Compilation album by Boney M.
- Released: 16 November 2007
- Recorded: 1978, 1981, 1984
- Genres: R&B, pop, Euro disco
- Producer: Frank Farian

Boney M. chronology
| Hit Collection (2007) | Christmas with Boney M. (2007) | The Collection (2008) |

= Christmas with Boney M. (2007 album) =

Christmas with Boney M. is a Christmas compilation by Boney M., released on 16 November 2007. It is a reissue of The 20 Greatest Christmas Songs with a reordered tracklist that restores the two songs from the original Christmas Album which were originally excluded, and a 2007 recording by the Daddy Cool Kids as a bonus track. This compilation follows the 2007 re-release of Boney M.'s original studio albums.
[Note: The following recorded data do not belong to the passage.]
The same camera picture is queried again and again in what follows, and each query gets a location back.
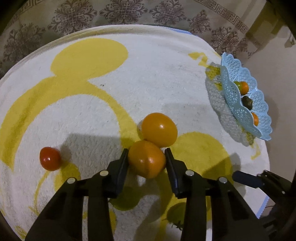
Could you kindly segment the small red cherry tomato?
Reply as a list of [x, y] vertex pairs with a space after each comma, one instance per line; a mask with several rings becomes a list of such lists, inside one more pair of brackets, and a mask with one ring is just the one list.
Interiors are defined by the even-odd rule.
[[40, 150], [40, 164], [47, 171], [56, 171], [61, 165], [60, 152], [52, 147], [43, 147]]

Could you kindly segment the green cherry tomato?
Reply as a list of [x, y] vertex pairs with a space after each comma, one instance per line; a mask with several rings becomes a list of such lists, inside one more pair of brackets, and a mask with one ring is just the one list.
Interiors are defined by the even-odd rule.
[[173, 205], [166, 214], [166, 220], [179, 230], [183, 230], [185, 219], [186, 203], [180, 202]]

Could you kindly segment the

In Canada, the release of this album by Sony BMG Music (Canada) Inc. does not include the last two tracks, tracks 18 and 19.

==Track listing==
1. "Mary's Boy Child – Oh My Lord" (Jester Hairston, Lorin, Frank Farian, Fred Jay) – 5:09
  - 1981 edit
2. "When a Child Is Born" (Fred Jay, Zacar) – 3:20
3. "White Christmas" (Irving Berlin) – 3:21
  - 1982 edit
4. "Feliz Navidad" (José Feliciano) – 2:21
  - 1986 remix
5. "Jingle Bells" (James Lord Pierpont, Frank Farian) – 3:28
  - 1986 remix
6. "Zion's Daughter (Tochter Zion)" (Traditional, George Frideric Handel, Frank Farian, Fred Jay, Helmut Rulofs) – 3:51
  - 1986 remix
7. "Darkness Is Falling" (Fred Jay, Helmut Rulofs) – 3:02
8. "Hark the Herald Angels Sing" (Felix Mendelssohn, Charles Wesley, Farian) – 3:03
  - recorded 1984
9. "Little Drummer Boy" (Katherine K. Davis, Henry Onorati, Harry Simeone) – 4:27
10. "The First Noel" (Traditional) – 3:03
  - recorded 1984
11. "Oh Christmas Tree" (Traditional, Farian) – 2:57
  - recorded 1984
12. "I'll Be Home for Christmas" (Catherine Courage, Frank Farian, Helmut Rulofs) – 3:54
13. "Oh Come All Ye Faithful" (John Francis Wade, Farian) – 3:41
  - recorded 1984
14. "Petit Papa Noël" (Martinet, Vincy) – 1:41
15. "Winter Fairy-Tale" (Instrumental) (Baierl) – 2:58
16. "Joy to the World" (Lowell Mason, Isaac Watts) – 2:32
  - recorded 1984
17. "Auld Lang Syne" (Robert Burns) – 2:34
  - recorded 1984
18. Christmas Medley: "Silent Night, Holy Night (Stille Nacht, Heilige Nacht)"/ "Snow Falls Over the Ground (Leise Rieselt Der Schnee)" / "Hear Ye the Message" / "Sweet Bells (Süßer die Glocken nie klingen)" (Franz Xaver Gruber, Joseph Mohr, Eduard Ebel, Traditional, Frank Farian, Fred Jay) – 7:51
  - 1986 version
19. "Mary's Boy Child" / "Oh My Lord" – 4:45
  - new recording 2007 by Daddy Cool Kids

==Personnel==
- Liz Mitchell – lead vocals
- Marcia Barrett – backing vocals
- Reggie Tsiboe – lead vocals on "Joy to the World", "The First Noel", "Auld Lang Syne", backing vocals (1984 recordings)
- Frank Farian – lead vocal on "I'll Be Home for Christmas", backing vocals
- The Christmas Choir from London – backing vocals (1981 recordings)
- Amy & Elaine Goff – lead vocals on "Oh Come All Ye Faithful", backing vocals (1984 recordings)

==Charts==
===Weekly charts===

Weekly charts
| Chart (2007–2008) | Peak position |
|---|---|
| Australian Albums (ARIA) | 46 |
| Austrian Albums (Ö3 Austria) | 35 |
| German Albums (Offizielle Top 100) | 57 |
| New Zealand Albums (RMNZ) | 6 |
| Spanish Albums (Promusicae) | 86 |
| Swiss Albums (Schweizer Hitparade) | 95 |

Weekly charts
| Chart (2025) | Peak position |
|---|---|
| Nigerian Albums (TurnTable) | 73 |

==Certifications==

Certifications for Christmas with Boney M.
| Region | Certification | Certified units/sales |
| New Zealand (RMNZ) | Gold | 7,500^{^} |
^{^} Shipments figures based on certification alone.